The only thing I don't understand is why 13 and not 14 or 2. You and your sequential partitioning procedure made my brain soften - but maybe that's where you should look for an explanation of why it's 13 :)
You used Dirichlet's principle, by the way, without naming it.
А почему так?
good question)
the picture is (from 1 to 25)
diagonal xxx, no one is friends with himself, it is necessary to do it Petya and so it is obvious thirteen times)))
in the case of zero to 24, you can ignore one classmate and get a square of 24*24 and 12 X's.
In the case of an odd-sized square, the diagonal = (N+1)/2, in the case of an even-sized one N/2.
You can think of it as the difference of friendships) in the class with and without Petya.
It doesn't sound like a rigorous proof.
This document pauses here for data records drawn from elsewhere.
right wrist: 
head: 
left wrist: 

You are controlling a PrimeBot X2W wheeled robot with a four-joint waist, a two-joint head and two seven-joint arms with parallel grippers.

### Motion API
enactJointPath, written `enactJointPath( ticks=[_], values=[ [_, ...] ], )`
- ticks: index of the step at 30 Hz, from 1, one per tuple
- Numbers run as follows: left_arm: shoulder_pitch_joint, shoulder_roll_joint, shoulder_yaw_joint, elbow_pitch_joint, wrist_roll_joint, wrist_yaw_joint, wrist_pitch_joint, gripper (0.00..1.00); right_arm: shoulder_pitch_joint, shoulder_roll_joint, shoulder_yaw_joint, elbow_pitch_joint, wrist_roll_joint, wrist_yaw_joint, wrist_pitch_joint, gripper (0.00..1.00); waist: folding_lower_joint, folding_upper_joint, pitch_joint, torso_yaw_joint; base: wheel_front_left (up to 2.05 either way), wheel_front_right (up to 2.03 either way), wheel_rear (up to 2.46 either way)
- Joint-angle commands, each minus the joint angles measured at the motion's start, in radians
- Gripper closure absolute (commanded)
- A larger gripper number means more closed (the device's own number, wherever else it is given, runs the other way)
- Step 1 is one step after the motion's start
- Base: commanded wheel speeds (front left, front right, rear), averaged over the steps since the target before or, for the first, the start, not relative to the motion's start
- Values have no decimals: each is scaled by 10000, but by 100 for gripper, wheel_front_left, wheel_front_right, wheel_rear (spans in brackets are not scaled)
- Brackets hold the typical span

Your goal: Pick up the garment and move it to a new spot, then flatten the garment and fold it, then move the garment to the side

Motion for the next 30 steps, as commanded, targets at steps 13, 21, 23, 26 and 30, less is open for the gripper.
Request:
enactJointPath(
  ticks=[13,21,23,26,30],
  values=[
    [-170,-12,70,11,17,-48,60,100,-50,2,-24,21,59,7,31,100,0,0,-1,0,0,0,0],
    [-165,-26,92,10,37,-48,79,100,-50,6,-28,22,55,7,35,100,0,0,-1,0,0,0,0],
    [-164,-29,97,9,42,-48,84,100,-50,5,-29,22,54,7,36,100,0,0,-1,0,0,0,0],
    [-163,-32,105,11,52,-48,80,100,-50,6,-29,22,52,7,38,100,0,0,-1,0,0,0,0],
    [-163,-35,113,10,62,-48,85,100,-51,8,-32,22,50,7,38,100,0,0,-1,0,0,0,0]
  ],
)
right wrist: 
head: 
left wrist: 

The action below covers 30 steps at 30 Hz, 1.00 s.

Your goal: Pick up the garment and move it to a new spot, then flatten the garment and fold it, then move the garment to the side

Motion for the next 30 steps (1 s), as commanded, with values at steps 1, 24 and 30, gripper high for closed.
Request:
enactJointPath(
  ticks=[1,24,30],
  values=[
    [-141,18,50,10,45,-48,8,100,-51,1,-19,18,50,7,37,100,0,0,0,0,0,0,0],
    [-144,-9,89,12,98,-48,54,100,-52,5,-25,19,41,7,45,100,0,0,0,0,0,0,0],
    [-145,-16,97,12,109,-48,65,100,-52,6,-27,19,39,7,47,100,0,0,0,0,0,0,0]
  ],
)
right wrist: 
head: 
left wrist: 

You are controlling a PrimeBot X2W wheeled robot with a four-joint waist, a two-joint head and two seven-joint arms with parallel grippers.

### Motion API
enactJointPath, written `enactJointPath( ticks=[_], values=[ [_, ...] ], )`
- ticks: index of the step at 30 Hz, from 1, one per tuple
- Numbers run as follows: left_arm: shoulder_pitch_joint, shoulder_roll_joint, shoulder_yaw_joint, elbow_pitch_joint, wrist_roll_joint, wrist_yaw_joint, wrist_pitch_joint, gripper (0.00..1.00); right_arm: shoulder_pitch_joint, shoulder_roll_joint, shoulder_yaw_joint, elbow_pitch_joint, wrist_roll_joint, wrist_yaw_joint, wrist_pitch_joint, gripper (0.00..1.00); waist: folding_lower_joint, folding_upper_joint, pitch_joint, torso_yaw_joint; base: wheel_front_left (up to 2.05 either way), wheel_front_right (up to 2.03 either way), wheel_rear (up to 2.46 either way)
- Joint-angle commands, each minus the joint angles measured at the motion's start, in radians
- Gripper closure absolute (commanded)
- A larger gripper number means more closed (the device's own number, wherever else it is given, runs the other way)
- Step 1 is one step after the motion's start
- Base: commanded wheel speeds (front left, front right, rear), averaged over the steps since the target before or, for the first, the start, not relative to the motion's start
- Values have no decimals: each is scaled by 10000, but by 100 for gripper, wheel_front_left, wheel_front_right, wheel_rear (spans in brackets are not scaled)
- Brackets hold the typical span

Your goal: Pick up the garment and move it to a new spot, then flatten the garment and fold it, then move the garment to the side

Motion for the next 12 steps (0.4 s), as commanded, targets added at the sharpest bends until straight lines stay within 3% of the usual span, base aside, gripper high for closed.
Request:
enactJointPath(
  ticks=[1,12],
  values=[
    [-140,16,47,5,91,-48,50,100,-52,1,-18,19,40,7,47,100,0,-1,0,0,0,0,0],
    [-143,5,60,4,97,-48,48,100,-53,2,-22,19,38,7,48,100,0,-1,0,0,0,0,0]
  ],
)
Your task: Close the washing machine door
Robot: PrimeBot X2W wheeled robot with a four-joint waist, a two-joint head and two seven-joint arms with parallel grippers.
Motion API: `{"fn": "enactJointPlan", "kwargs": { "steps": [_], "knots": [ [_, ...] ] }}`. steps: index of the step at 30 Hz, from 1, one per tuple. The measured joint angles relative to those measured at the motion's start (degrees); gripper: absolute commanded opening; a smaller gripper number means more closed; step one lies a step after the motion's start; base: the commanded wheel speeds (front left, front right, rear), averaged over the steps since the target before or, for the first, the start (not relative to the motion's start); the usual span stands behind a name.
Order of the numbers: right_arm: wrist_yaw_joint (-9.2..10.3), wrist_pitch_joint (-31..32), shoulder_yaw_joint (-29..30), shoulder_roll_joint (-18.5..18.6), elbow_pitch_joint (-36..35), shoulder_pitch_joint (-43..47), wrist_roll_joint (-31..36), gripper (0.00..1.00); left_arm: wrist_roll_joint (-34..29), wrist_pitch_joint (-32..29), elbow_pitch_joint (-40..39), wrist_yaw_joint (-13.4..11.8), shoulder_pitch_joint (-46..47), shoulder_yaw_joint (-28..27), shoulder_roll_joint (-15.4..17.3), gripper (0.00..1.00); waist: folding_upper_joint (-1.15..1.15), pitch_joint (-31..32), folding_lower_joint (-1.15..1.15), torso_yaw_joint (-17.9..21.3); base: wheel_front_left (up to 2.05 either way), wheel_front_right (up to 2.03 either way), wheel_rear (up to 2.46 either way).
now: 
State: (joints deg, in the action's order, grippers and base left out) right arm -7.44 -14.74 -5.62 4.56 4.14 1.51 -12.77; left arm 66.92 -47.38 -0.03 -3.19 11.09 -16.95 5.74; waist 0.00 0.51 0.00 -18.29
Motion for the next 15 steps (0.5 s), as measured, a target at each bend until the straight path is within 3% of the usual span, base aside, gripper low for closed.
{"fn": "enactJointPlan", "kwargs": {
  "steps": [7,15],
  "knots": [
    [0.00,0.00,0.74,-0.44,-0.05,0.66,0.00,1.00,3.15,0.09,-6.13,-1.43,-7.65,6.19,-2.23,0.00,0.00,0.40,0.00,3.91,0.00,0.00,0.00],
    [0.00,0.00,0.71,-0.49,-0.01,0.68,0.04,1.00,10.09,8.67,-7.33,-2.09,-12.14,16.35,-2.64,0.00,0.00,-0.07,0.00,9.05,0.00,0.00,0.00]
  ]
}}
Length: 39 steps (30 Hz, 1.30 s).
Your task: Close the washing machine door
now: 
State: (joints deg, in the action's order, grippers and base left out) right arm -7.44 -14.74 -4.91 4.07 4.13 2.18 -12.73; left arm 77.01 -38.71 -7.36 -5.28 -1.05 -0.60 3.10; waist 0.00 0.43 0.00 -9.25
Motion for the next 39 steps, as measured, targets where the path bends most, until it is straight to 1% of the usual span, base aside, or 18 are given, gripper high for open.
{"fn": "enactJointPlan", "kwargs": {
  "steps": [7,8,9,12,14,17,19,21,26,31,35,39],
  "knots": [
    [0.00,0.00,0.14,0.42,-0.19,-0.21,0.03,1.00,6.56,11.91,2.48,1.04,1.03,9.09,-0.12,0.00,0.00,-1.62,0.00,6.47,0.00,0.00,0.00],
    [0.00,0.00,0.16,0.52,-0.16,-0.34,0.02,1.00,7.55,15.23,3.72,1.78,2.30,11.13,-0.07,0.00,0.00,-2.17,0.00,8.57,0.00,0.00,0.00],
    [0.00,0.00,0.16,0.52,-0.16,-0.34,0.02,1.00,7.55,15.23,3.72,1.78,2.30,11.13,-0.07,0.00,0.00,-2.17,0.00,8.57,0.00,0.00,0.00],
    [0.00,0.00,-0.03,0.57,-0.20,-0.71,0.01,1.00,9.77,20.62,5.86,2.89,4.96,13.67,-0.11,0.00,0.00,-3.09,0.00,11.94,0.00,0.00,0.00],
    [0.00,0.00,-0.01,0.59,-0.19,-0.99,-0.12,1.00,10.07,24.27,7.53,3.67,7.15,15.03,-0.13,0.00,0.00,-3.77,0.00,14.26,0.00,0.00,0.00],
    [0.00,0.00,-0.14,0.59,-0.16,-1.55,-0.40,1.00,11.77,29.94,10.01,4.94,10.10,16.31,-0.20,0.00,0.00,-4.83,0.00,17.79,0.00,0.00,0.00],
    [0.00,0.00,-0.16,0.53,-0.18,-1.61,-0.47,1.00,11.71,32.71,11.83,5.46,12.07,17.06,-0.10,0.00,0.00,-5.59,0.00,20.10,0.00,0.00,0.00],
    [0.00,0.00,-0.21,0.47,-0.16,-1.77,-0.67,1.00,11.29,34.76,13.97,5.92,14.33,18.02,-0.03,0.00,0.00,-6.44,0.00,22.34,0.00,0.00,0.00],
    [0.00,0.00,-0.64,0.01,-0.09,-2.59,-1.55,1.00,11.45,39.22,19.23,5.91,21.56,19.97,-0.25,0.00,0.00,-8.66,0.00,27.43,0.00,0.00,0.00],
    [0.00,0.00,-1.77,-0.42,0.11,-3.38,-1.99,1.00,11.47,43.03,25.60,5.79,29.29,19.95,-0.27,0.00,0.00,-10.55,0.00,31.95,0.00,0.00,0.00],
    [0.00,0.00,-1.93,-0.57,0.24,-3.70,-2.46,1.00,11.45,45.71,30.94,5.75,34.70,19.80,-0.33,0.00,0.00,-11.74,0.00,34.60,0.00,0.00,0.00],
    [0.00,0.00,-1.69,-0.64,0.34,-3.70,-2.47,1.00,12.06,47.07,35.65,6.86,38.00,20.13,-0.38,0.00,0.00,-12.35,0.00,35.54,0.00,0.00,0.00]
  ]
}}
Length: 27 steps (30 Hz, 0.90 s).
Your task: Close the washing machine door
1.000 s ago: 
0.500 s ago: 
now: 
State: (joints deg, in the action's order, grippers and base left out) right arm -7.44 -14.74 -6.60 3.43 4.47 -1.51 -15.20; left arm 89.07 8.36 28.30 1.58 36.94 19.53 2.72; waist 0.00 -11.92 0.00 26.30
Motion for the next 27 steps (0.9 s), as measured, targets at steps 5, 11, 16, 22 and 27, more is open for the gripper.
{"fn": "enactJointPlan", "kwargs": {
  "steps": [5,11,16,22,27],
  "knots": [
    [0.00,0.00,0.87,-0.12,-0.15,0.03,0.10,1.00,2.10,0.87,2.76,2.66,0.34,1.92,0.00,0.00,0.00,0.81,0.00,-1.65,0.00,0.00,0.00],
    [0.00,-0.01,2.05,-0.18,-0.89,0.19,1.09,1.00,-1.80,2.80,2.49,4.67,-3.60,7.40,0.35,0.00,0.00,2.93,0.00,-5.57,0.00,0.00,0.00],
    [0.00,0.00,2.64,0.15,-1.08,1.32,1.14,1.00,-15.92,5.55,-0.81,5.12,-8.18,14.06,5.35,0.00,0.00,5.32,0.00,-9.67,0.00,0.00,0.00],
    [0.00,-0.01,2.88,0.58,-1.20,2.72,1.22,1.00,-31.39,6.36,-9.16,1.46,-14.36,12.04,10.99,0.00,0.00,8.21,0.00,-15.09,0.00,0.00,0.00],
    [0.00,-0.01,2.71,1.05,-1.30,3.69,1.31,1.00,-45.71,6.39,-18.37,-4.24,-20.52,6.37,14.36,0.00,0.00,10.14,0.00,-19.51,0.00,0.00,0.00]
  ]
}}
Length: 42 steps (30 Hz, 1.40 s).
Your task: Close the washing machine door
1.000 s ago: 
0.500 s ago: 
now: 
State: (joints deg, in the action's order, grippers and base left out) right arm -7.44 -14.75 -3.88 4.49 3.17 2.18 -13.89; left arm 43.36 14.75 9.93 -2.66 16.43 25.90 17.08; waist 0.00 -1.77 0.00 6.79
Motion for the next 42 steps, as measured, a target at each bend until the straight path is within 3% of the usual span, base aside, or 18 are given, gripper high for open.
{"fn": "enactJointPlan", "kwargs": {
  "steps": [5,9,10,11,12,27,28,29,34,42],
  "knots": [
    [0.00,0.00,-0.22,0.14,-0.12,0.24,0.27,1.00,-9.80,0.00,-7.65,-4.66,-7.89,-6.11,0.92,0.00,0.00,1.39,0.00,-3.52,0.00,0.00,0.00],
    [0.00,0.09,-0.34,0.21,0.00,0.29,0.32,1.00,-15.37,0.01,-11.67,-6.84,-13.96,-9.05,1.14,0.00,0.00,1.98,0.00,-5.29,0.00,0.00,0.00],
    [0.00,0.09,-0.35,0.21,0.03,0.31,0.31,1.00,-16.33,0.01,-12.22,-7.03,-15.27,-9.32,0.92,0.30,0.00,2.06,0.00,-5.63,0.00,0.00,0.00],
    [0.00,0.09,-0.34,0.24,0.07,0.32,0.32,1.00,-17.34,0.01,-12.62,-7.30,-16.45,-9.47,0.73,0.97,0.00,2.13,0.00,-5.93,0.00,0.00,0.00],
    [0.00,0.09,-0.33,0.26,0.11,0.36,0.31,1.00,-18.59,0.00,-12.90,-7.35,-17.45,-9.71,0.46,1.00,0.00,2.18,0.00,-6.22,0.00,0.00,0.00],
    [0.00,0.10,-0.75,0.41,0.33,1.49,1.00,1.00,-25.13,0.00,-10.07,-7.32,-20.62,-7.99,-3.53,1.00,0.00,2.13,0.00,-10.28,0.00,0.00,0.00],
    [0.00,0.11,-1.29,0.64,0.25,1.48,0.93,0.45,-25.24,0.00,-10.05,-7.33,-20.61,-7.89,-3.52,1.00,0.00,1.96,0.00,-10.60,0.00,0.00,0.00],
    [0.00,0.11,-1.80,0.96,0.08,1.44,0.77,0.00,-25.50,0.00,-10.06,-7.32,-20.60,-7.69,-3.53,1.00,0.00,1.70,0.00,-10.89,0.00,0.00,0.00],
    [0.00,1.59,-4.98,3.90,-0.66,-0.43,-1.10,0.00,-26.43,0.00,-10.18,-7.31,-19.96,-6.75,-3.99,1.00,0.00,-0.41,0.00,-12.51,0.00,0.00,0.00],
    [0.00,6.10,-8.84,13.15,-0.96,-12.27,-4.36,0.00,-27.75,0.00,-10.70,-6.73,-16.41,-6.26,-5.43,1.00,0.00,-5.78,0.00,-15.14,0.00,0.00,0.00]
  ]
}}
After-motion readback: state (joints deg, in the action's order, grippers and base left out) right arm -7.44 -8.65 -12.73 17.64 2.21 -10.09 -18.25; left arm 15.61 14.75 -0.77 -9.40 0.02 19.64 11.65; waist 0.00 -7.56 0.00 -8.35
It's more of a finger-pointing illustration with no clear reason why exactly 12 or 13. OK, let's think about it.
The only thing I don't understand is why 13 and not 14 or 2. You and your sequential partitioning procedure have softened my mind - but perhaps that's where you should look for an explanation of why it's 13 :)
You used the Dirichlet principle, by the way, without naming it.
The point is that under this partitioning (and it obeys only one principle - everyone has a different number of friends, and therefore is quite general) Petya doesn't participate at all. He is one of 26 students, absolutely equal to the others. As a result, it turns out that everyone can not have a different number of friends - the series from 1 to N-1 can not be numbered consecutively N different numbers (it is in the final proof). Therefore, two students must have the same number of friends. And these two students are next to each other in the centre of the row. So it turns out that Petya must be one of these two. Only in this case everyone else has a different number of friends. Any other markings cannot satisfy this condition.
If you try hand-partitioning in the centre, you'll see for yourself.
Swan's table illustrates this.
I hope I understood your question correctly.
I think I didn't use Dirichlet's principle, but offered an elementary proof of its special case.
I personally loved it.
It's elegant.
It reminded me of the fable about the nimble little Gauss and the teacher who gave the class the task of adding numbers from 1 to 99 and was going to take off for a while - while the kids were adding.
They already knew multiplication, but repetition is the mother of learning...
Gauss fooled the teacher - the answer came right away.
;)
Swetten у нас самая дружелюбная.
:)
В коллективе из N сотрудников не может быть ситуации когда у каждого разное количество друзей
А вот если добавить - "у двух возможно одинаковое количество друзей" тогда нет проблем
Остается обозвать Петей одного из этих двух
Yes, that's almost right.
If you read the problem legally, then Peter MAY have the same number of friends as one of the others.
I told you - this problem is incorrect - by ANY reading of the conditions. I can probably prove it, and in various ways. But I won't..... yet.